AI Innovations Methodology
The provided text is a detailed description of the methodology used in a study on disability-adjusted life-years (DALYs) and healthy life expectancy (HALE) for various diseases and injuries. It does not specifically address innovations to improve access to maternal health or provide a methodology to simulate the impact of recommendations on improving access to maternal health.

However, I can provide you with some potential innovations and a general methodology to simulate the impact of these recommendations on improving access to maternal health:

1. Telemedicine: Implementing telemedicine services can improve access to maternal health by allowing pregnant women in remote or underserved areas to consult with healthcare professionals remotely. This can help in early detection of complications and provide necessary guidance and support.

2. Mobile health (mHealth) applications: Developing mobile applications that provide information on prenatal care, nutrition, and maternal health can empower pregnant women to take better care of themselves. These apps can also provide reminders for prenatal visits and medication schedules.

3. Community health workers: Training and deploying community health workers who can provide basic prenatal care, education, and support to pregnant women in their communities can improve access to maternal health services, especially in rural areas.

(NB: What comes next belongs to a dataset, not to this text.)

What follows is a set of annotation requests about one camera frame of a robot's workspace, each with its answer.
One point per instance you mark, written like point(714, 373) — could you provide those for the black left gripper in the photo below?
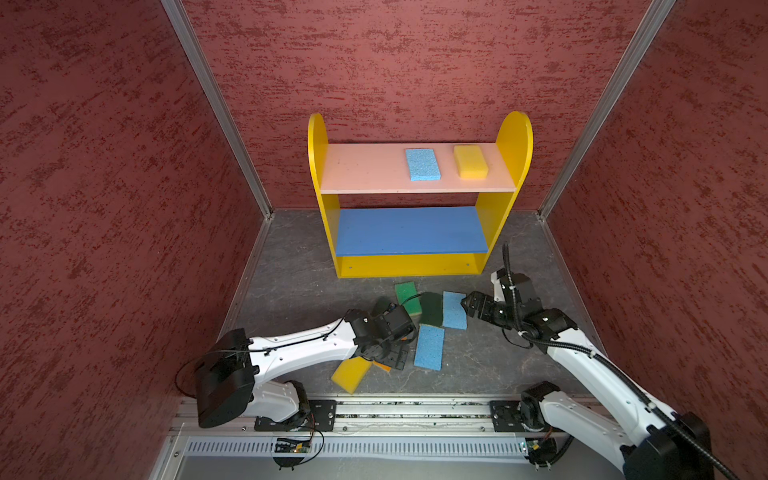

4. Transportation solutions: Addressing transportation barriers by providing affordable and accessible transportation options for pregnant women can ensure they can reach healthcare facilities in a timely manner.

Methodology to simulate the impact of these recommendations:

1. Define the target population: Identify the specific population group that will benefit from the innovations, such as pregnant women in a particular region or community.

2. Collect baseline data: Gather data on the current access to maternal health services, including the number of prenatal visits, maternal mortality rates, and distance to healthcare facilities.

3. Define indicators: Determine the key indicators that will be used to measure the impact of the recommendations, such as the increase in the number of prenatal visits or the reduction in maternal mortality rates.

4. Simulate the impact: Use modeling techniques to simulate the potential impact of the recommendations on the defined indicators. This can involve creating scenarios with different levels of implementation and estimating the resulting changes in the indicators.

5. Validate the simulation: Validate the simulation results by comparing them with real-world data, if available. This can help assess the accuracy and reliability of the simulation.

6. Refine and iterate: Based on the simulation results and validation, refine the recommendations and simulation methodology as needed. Iterate the process to further improve the accuracy of the simulations and assess the potential impact of different implementation strategies.

It is important to note that the specific methodology and data requirements may vary depending on the context and available resources. Consulting with experts in the field and utilizing existing research and data sources can further enhance the accuracy and reliability of the simulations.